Während „Zeit der Kannibalen“ in einem austauschbaren Hotel in Nigeria Zwischentöne für von drohendem Absturz und Statusverlust angetriebenen Figuren zuließ, bleibt der leichter bekömmliche „Pfau“ an der Oberfläche des Luxus-Kokons eines Agatha-Christie-Settings, das jeglicher Realitätsbezüge entbehrt. Die Kamera beobachtet das Prüfungskarussell immer wieder aus der Vogelperspektive und folgt Lavinia Wilson, Jürgen Vogel, Tom Schilling, David Kross und Serkan Kaya in ihre jeweilige Lehrstunde, die jeder getrennt von den anderen, auch schon mal im Slapstick-Modus absolvieren muss. So multiplizieren sich die Perspektiven. Für die Beantwortung der Frage, ob man seinen Kollegen das Leben mit all den Gewichten, die daran hängen, anvertrauen sollte, gibt es eben kein Einheitsmaß. Denn auch wenn die menschenleere Natur die Gemüter beruhigen könnte, schwingt der Leistungsdruck unter den Konkurrenten weiterhin mit.

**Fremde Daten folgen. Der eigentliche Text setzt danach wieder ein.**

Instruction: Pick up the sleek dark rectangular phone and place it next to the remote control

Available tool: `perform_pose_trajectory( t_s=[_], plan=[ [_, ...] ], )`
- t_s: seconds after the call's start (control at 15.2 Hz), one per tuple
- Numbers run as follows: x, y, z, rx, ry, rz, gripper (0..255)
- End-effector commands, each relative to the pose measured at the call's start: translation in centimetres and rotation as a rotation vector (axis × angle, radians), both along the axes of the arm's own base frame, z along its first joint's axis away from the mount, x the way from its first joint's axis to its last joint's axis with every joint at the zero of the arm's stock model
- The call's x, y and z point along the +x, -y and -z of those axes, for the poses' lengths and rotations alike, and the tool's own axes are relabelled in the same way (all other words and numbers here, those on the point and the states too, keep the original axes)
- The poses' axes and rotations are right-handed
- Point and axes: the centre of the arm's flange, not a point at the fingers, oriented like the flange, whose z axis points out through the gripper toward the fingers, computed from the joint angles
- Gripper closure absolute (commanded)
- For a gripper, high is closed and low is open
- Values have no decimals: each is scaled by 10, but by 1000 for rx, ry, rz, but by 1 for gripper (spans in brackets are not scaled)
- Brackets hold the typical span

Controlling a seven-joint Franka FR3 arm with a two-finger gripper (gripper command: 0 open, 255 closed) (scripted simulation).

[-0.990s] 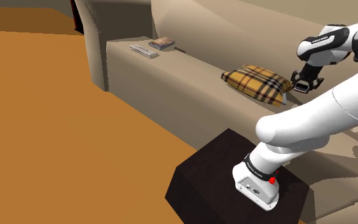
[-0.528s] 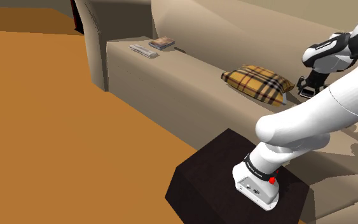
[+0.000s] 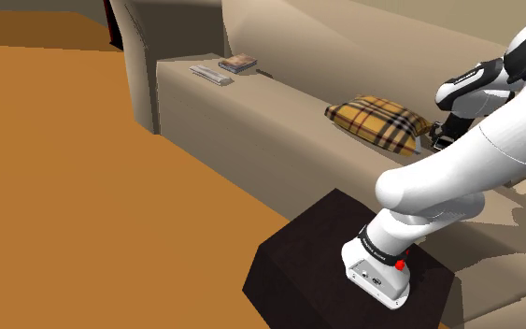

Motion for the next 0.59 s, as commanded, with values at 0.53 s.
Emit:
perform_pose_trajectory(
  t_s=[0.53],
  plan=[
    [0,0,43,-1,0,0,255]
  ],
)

Im Rahmen von Sparmaßnahmen und eines Compliance-Verfahrens soll ein Sündenbock entlassen werden. Nicht jeder ist in der Lage, seine siegesgewisse Fassade aufrechtzuerhalten. Die vielen auseinanderdriftenden Sichtweisen der von der Außenwelt isolierten Probanden tragen ebenso zur Komik bei wie ihre Mühen, einen Hauch von Sinnhaftigkeit in dem gänzlich misslungenen Workshop zu finden, denn bis zum Ende der intriganten Gesellschaftssatire stellt sich kein Gemeinschaftsgefühl ein. Es lebe die unharmonische Konsequenz – ein seltener Anblick im deutschen Komödien-Kino.